## What you need to do
For each line of the data below that holds "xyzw", copy the line.

## Exercise material
--- START ---
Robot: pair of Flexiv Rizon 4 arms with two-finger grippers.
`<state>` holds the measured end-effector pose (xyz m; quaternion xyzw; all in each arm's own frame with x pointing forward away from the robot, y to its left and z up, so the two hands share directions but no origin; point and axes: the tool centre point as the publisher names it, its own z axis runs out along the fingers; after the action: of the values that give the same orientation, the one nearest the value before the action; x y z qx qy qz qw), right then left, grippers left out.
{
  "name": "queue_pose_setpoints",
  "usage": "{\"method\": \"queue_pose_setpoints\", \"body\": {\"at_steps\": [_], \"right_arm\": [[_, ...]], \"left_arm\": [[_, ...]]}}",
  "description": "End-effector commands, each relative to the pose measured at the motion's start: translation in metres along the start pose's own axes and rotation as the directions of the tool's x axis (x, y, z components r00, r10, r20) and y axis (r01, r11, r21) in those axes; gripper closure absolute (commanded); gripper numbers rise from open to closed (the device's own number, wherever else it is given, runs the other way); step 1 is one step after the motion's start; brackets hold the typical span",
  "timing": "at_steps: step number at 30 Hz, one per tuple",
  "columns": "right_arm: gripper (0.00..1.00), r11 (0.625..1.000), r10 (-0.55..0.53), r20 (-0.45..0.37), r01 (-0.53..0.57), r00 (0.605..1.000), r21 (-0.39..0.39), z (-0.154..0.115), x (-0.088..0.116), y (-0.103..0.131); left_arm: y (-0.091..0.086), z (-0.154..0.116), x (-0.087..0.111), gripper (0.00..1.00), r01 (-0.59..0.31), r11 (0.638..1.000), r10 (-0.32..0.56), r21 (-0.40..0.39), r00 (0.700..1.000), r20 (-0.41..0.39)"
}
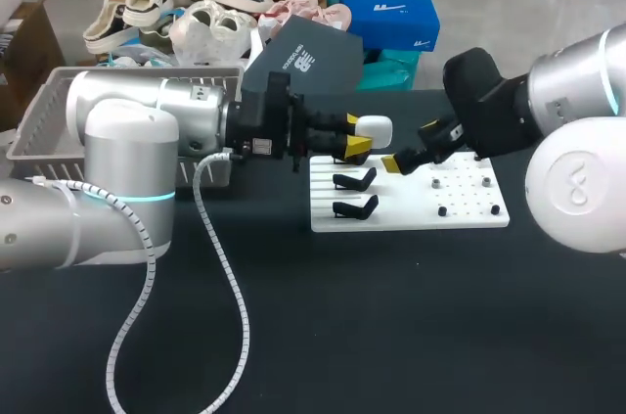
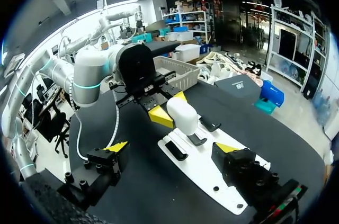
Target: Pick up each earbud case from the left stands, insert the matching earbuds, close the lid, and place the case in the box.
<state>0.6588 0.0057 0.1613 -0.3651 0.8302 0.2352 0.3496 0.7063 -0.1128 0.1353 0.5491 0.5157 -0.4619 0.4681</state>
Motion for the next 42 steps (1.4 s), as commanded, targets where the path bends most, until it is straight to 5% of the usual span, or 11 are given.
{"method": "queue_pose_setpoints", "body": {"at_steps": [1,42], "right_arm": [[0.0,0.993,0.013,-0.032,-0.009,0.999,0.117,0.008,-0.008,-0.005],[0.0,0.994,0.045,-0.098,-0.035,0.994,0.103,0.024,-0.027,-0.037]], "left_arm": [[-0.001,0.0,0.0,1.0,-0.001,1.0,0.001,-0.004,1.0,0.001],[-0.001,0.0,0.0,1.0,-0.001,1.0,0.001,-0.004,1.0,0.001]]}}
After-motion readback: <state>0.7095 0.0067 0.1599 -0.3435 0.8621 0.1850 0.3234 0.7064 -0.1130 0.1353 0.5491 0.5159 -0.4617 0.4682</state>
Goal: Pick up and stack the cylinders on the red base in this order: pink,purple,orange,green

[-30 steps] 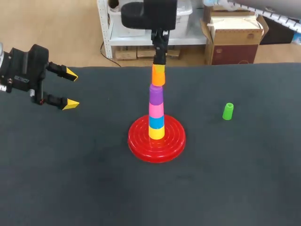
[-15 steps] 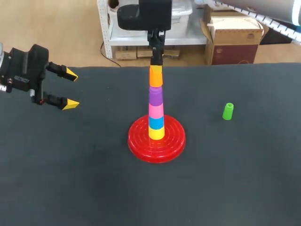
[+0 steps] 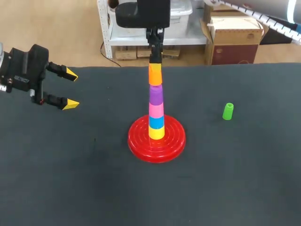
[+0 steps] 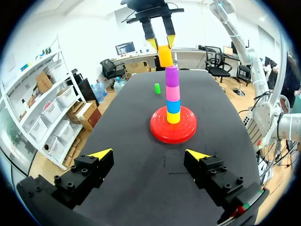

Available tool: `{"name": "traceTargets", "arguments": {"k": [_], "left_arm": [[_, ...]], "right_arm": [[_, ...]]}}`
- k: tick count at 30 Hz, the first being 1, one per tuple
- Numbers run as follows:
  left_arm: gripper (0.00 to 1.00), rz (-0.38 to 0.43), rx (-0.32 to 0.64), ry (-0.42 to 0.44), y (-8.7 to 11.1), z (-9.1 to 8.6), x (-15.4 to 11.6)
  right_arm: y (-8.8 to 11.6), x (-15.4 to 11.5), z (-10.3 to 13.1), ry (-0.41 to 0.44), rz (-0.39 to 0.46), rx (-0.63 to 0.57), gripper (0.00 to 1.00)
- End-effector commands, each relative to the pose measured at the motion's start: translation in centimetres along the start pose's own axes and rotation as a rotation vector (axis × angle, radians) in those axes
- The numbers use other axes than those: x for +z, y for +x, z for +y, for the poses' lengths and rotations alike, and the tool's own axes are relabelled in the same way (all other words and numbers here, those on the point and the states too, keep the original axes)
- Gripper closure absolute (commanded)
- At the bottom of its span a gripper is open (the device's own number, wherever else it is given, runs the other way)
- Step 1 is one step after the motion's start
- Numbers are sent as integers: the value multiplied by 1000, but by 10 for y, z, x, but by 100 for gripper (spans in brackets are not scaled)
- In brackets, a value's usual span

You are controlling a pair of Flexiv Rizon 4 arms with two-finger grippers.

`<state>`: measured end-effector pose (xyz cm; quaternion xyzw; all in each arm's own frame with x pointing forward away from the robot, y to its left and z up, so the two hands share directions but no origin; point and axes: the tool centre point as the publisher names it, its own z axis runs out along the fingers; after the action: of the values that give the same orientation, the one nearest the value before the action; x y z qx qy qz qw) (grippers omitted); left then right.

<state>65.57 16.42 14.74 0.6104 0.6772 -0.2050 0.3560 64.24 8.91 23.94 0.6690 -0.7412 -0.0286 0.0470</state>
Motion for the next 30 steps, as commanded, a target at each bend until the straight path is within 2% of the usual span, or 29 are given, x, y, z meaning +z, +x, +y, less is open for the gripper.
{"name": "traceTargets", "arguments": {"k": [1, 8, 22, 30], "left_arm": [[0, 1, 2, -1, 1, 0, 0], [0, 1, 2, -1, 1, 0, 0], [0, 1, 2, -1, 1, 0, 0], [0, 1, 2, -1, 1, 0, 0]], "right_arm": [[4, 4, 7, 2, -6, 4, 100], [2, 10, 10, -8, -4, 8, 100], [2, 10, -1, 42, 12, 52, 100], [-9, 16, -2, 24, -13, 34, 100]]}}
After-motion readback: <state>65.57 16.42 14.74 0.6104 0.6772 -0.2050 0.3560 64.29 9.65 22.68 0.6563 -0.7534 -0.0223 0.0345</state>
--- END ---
## Written solution
`<state>` holds the measured end-effector pose (xyz m; quaternion xyzw; all in each arm's own frame with x pointing forward away from the robot, y to its left and z up, so the two hands share directions but no origin; point and axes: the tool centre point as the publisher names it, its own z axis runs out along the fingers; after the action: of the values that give the same orientation, the one nearest the value before the action; x y z qx qy qz qw), right then left, grippers left out.
`<state>`: measured end-effector pose (xyz cm; quaternion xyzw; all in each arm's own frame with x pointing forward away from the robot, y to its left and z up, so the two hands share directions but no origin; point and axes: the tool centre point as the publisher names it, its own z axis runs out along the fingers; after the action: of the values that give the same orientation, the one nearest the value before the action; x y z qx qy qz qw) (grippers omitted); left then right.

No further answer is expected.